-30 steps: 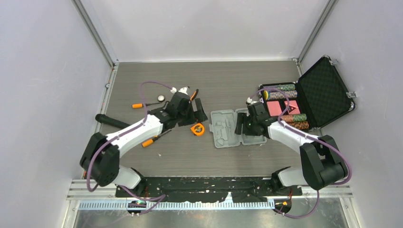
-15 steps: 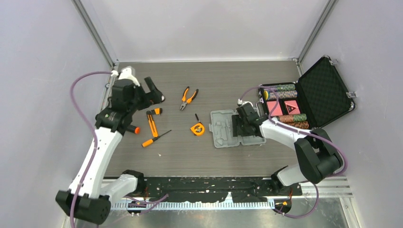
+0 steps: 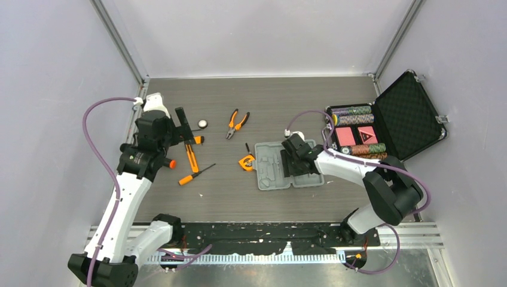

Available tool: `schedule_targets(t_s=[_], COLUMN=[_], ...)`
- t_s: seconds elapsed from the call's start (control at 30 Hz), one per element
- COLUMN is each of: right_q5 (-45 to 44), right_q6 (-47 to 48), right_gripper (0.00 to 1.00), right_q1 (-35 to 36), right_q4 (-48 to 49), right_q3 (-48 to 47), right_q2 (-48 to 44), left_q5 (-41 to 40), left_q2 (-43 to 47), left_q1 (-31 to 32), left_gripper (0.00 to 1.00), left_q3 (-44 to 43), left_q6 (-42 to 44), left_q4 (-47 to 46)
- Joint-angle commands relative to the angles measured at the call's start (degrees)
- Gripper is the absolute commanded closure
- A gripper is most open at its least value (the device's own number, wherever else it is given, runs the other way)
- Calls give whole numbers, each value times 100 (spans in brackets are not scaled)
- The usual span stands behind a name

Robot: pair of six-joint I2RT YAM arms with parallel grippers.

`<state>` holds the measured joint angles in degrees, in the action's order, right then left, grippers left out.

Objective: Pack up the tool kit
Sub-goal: Move the toolbox to the center of the board.

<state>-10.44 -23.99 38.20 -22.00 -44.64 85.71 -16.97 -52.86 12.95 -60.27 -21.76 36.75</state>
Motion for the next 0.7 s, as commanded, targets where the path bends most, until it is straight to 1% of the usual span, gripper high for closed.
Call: schedule_targets(t_s=[0.0,0.1,0.27,0.33,0.43,0.67], right_q5=[182,189,214,73,-330,-493], right_q6=[-436,-605,-753,-808,-866,-849], right_gripper=[46,49,50,50,50,50], right_q1=[313,464,670,687,646,227], right_q4=[-130,-88,-63,-111,-313,-327], right_q3=[-400,-739,-1141,-1178,-1017,-260], right_q2=[289,513,871,908,816,343], left_q5=[-175,-208,-249,-245,-237,-156], left_q2=[141,188,202,200,193,119], left_q1=[-17,-20,-20,-17,-21,-21], left_gripper=[0,1,0,0,0,1], left_q3=[-42,0,26,35,55,64], left_q6=[170,179,185,186,176,188], left_q4=[-78,-103,-133,-146,-165,-189])
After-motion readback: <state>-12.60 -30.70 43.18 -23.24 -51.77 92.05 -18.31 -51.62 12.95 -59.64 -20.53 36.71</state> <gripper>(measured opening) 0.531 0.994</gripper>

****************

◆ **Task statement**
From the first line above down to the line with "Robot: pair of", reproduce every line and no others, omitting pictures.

◆ **The answer**
-30 steps: 
-15 steps: 
+0 steps: 

Available tool: `schedule_targets(t_s=[_], COLUMN=[_], ...)`
- t_s: seconds elapsed from the call's start (control at 30 Hz), one per element
- COLUMN is each of: right_q5 (-45 to 44), right_q6 (-47 to 48), right_gripper (0.00 to 1.00), right_q1 (-35 to 36), right_q4 (-48 to 49), right_q3 (-48 to 47), right_q2 (-48 to 44), left_q5 (-41 to 40), left_q2 (-43 to 47), left_q1 (-31 to 32), left_gripper (0.00 to 1.00), left_q3 (-44 to 43), left_q6 (-42 to 44), left_q4 (-47 to 46)
- Joint-angle commands relative to the angles measured at the call's start (degrees)
- Gripper is the absolute commanded closure
- A gripper is most open at its least value (the device's own number, wherever else it is given, runs the other way)
- Calls give whole numbers, each value times 100 (spans in brackets are not scaled)
- The usual span stands behind a name

Robot: pair of six-joint I2RT YAM arms with parallel grippers.

The work on this exercise is finished.